Finance guru Aswath Damodaran once suggested that Apple implement a "shockingly large" buyback program. I think $100 billion would qualify. The timing is absolutely right for a dividend boost. What are Cook & Co. waiting for?

There is a debate raging as to whether Apple remains a buy. The Motley Fool's senior technology analyst and managing bureau chief, Eric Bleeker, is prepared to fill you in on both reasons to buy and reasons to sell Apple, and what opportunities are left for the company (and your portfolio) going forward. To get instant access to his latest thinking on Apple, simply click here now.


Read/Post Comments (4) | Recommend This Article (11)

Comments from our Foolish Readers

Help us keep this a respectfully Foolish area! This is a place for our readers to discuss, debate, and learn more about the Foolish investing topic you read about above. Help us keep it clean and safe. If you believe a comment is abusive or otherwise violates our Fool's Rules, please report it via the Report this Comment Report this Comment icon found on every comment.

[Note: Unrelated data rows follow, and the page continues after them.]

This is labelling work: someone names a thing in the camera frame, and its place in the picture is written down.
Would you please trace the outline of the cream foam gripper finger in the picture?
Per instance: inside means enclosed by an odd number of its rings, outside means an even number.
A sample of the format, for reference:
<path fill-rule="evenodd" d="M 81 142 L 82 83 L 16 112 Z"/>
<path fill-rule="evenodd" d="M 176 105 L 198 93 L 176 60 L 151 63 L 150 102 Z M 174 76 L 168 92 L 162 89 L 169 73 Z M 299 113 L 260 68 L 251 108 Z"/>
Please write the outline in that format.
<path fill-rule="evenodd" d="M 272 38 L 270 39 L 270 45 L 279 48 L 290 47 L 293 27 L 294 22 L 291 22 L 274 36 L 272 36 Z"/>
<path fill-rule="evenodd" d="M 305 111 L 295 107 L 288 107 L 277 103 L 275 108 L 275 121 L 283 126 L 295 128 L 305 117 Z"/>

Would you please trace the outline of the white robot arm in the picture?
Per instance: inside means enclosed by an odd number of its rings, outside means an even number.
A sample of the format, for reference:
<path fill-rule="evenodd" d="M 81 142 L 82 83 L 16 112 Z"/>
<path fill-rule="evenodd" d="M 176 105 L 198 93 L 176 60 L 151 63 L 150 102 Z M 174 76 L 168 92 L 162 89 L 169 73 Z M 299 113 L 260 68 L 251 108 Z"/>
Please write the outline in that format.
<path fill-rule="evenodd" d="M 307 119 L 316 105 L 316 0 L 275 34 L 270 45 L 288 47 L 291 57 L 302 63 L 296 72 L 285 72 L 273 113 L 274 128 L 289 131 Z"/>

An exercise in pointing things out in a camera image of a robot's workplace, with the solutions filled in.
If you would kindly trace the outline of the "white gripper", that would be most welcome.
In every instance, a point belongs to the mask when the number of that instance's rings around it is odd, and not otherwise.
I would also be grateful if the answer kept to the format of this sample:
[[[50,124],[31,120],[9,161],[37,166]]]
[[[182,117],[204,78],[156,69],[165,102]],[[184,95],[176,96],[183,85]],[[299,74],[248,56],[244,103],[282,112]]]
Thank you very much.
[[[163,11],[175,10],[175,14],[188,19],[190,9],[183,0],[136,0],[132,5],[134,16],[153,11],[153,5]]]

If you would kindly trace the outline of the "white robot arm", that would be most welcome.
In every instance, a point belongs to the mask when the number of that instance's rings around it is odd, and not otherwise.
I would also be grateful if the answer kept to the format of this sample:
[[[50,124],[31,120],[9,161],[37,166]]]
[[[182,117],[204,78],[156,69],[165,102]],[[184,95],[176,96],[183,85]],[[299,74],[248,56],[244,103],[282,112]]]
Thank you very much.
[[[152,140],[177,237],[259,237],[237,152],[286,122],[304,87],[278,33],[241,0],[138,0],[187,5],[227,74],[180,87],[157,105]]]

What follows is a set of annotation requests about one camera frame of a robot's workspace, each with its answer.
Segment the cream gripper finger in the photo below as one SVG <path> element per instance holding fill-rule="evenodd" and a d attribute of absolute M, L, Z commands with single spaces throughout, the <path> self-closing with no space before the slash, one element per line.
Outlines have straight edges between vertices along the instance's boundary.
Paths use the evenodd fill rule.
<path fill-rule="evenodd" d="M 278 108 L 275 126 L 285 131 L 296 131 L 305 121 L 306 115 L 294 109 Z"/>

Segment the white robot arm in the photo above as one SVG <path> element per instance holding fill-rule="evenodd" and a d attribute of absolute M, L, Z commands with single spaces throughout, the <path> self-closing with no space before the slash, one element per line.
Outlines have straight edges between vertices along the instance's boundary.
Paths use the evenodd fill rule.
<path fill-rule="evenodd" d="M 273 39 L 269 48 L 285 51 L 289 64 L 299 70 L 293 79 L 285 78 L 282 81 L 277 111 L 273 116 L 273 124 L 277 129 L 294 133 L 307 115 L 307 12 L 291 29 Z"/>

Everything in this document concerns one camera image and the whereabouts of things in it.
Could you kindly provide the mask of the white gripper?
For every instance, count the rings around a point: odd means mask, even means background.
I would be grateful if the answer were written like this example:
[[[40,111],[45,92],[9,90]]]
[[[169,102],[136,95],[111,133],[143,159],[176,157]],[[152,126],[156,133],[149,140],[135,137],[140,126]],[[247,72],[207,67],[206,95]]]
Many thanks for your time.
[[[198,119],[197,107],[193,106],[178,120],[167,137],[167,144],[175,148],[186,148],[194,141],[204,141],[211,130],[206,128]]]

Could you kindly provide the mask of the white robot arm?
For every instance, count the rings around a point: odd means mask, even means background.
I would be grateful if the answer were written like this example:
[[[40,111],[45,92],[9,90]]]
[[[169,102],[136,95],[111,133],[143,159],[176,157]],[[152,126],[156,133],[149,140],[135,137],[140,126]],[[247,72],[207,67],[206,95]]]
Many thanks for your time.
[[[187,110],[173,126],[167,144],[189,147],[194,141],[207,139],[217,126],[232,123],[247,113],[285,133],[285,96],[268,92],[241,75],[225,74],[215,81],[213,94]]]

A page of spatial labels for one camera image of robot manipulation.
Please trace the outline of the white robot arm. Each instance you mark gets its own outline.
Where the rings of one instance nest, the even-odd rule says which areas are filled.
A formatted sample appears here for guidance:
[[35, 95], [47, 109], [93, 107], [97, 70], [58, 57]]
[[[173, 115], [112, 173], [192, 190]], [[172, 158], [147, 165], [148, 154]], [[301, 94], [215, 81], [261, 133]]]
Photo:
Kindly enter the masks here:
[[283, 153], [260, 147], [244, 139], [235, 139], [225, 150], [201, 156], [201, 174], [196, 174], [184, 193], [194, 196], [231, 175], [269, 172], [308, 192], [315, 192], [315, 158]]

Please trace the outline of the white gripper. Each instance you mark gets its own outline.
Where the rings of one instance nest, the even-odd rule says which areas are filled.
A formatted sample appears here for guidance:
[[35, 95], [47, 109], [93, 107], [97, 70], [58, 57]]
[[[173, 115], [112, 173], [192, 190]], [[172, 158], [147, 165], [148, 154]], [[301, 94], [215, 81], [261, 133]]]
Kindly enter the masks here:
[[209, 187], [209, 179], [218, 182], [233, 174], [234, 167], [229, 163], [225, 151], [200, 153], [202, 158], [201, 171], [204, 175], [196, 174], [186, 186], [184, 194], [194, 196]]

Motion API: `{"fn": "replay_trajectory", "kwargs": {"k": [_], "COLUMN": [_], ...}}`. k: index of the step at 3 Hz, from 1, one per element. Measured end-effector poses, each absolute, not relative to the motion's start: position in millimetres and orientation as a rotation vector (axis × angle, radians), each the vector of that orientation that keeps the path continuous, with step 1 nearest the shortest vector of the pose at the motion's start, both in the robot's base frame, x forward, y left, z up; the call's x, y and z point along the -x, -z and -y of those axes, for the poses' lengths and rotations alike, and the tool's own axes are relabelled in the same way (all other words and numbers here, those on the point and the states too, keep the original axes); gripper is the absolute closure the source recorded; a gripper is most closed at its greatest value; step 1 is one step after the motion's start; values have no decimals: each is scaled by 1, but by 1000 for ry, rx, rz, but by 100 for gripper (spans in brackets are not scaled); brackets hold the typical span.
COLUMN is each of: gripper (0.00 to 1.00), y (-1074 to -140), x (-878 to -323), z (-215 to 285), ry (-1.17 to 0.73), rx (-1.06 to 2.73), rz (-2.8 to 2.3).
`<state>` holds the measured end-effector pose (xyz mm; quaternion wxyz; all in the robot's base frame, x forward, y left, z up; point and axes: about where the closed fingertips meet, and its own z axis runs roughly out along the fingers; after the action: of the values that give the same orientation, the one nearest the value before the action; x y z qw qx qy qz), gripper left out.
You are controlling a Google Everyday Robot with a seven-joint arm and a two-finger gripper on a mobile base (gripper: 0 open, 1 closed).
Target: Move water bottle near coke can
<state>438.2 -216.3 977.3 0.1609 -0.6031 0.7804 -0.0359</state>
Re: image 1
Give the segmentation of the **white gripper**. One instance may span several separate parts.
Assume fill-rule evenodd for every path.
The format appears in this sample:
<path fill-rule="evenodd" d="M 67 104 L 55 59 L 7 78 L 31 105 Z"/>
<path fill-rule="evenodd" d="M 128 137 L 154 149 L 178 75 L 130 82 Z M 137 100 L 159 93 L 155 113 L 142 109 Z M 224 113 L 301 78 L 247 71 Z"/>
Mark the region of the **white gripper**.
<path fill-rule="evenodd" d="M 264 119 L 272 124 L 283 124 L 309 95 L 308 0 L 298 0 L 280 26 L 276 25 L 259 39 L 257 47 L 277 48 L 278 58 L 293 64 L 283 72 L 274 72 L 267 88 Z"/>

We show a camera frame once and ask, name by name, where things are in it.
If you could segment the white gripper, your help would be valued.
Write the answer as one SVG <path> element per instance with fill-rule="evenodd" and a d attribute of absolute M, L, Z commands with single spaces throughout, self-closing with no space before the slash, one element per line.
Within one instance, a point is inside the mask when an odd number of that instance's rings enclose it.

  • Report this Comment On March 11, 2013, at 8:45 PM, alboy5 wrote:

    i-yi-i-yi. Ole man aapl has seen its best days.

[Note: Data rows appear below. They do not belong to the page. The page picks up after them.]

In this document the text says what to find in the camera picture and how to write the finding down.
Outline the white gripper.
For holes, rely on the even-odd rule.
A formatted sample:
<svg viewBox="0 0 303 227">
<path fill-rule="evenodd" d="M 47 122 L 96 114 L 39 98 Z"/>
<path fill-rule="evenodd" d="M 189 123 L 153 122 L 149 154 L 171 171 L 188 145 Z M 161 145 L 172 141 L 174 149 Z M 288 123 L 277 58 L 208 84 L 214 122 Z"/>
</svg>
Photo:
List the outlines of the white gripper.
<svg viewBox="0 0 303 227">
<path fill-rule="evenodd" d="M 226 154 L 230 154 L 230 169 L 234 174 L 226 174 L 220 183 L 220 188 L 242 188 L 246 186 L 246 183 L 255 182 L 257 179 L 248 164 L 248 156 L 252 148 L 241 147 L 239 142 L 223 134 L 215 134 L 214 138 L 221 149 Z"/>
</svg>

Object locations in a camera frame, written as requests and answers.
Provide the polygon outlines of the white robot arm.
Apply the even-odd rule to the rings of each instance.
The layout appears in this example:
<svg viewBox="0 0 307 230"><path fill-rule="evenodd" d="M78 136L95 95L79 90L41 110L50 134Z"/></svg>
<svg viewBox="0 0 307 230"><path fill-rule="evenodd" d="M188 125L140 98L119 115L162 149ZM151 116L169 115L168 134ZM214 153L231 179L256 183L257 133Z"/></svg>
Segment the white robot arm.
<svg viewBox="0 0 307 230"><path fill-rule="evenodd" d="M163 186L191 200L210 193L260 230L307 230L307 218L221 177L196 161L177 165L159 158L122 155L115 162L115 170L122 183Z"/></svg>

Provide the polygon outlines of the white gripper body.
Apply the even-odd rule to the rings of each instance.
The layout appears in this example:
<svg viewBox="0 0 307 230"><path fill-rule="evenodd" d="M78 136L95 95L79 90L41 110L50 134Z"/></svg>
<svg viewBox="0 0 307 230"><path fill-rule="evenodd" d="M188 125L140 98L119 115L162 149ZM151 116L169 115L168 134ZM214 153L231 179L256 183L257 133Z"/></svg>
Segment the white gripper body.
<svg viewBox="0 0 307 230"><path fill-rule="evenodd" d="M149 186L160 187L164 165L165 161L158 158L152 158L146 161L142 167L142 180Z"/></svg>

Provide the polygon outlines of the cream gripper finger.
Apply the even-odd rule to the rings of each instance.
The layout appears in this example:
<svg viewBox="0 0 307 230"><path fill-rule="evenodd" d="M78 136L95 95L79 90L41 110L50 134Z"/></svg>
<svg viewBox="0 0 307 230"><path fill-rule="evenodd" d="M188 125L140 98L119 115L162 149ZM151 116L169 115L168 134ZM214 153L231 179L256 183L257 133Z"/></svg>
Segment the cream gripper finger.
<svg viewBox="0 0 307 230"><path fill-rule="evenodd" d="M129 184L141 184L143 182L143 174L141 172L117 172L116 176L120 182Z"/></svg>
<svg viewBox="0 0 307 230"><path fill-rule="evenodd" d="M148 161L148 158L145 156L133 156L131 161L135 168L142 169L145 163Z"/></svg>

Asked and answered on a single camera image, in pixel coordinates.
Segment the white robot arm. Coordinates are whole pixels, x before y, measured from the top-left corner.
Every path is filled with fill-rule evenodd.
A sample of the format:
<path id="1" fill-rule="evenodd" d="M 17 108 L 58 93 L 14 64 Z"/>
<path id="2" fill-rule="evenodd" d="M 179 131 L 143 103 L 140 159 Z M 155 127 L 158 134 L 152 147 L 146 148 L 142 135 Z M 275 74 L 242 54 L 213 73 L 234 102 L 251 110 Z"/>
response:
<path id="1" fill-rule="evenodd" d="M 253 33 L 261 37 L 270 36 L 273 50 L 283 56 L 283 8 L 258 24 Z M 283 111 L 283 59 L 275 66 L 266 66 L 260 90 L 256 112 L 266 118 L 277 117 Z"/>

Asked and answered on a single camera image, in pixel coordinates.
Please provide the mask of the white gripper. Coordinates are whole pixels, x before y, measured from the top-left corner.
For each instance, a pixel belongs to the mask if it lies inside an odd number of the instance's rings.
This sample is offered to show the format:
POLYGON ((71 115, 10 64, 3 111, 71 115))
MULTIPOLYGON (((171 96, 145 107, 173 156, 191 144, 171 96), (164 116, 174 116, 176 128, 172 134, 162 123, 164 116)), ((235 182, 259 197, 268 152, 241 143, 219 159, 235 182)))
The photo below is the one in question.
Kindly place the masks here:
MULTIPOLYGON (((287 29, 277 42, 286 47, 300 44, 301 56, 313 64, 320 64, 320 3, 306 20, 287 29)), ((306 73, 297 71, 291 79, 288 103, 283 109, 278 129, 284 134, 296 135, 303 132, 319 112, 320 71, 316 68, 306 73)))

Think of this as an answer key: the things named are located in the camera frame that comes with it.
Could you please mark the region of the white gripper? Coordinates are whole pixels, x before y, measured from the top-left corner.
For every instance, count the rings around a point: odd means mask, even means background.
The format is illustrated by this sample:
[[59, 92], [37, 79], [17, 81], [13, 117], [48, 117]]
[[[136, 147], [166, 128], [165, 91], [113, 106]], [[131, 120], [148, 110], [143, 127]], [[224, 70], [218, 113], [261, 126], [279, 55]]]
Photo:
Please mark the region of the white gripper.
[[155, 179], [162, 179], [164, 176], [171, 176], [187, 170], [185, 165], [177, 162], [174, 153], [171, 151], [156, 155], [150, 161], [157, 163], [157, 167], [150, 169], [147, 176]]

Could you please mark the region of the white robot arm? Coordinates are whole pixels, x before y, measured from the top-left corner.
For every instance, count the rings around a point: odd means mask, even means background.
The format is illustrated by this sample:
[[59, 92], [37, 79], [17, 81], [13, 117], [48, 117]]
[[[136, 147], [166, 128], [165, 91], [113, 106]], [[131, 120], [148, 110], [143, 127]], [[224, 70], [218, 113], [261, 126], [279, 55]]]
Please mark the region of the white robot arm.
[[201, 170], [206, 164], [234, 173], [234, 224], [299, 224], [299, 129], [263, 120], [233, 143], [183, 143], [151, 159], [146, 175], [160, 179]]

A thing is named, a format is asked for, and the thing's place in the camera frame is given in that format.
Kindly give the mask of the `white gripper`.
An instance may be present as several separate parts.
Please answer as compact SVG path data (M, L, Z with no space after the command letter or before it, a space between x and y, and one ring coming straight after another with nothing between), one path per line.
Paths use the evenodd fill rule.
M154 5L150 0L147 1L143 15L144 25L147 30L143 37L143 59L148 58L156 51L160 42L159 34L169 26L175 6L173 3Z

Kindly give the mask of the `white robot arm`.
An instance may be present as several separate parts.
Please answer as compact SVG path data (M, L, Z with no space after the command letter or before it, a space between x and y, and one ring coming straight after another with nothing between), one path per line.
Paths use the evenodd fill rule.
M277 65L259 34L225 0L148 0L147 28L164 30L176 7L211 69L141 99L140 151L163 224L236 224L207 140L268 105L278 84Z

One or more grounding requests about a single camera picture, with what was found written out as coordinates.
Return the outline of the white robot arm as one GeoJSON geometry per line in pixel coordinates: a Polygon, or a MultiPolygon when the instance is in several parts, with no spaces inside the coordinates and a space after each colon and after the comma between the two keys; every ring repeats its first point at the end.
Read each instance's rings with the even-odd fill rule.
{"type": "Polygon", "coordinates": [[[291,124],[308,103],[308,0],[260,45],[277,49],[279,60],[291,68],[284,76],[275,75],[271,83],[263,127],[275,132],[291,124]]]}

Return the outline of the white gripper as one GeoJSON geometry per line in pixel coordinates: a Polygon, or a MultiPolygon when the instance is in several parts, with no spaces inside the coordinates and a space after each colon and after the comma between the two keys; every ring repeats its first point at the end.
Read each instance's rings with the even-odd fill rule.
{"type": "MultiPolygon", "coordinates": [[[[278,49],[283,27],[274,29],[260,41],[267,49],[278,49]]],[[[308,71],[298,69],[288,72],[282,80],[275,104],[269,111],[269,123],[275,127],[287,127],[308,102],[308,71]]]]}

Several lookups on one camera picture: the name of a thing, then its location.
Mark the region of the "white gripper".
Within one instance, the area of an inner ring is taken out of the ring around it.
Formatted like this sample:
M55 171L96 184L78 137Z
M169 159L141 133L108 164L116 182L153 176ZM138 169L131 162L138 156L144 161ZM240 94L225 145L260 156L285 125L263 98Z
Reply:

  • Report this Comment On March 11, 2013, at 9:36 PM, TMFGemHunter wrote:

    While I think Apple "should" boost its dividend, I don't think that will happen right away. It seems more likely that they will boost the dividend after four quarters of the current payout, i.e. for the August dividend. But I do hope that they go for more than just a 10%-15% hike. Apple really needs to return more of its cash to shareholders in order to undo some of this multiple compression.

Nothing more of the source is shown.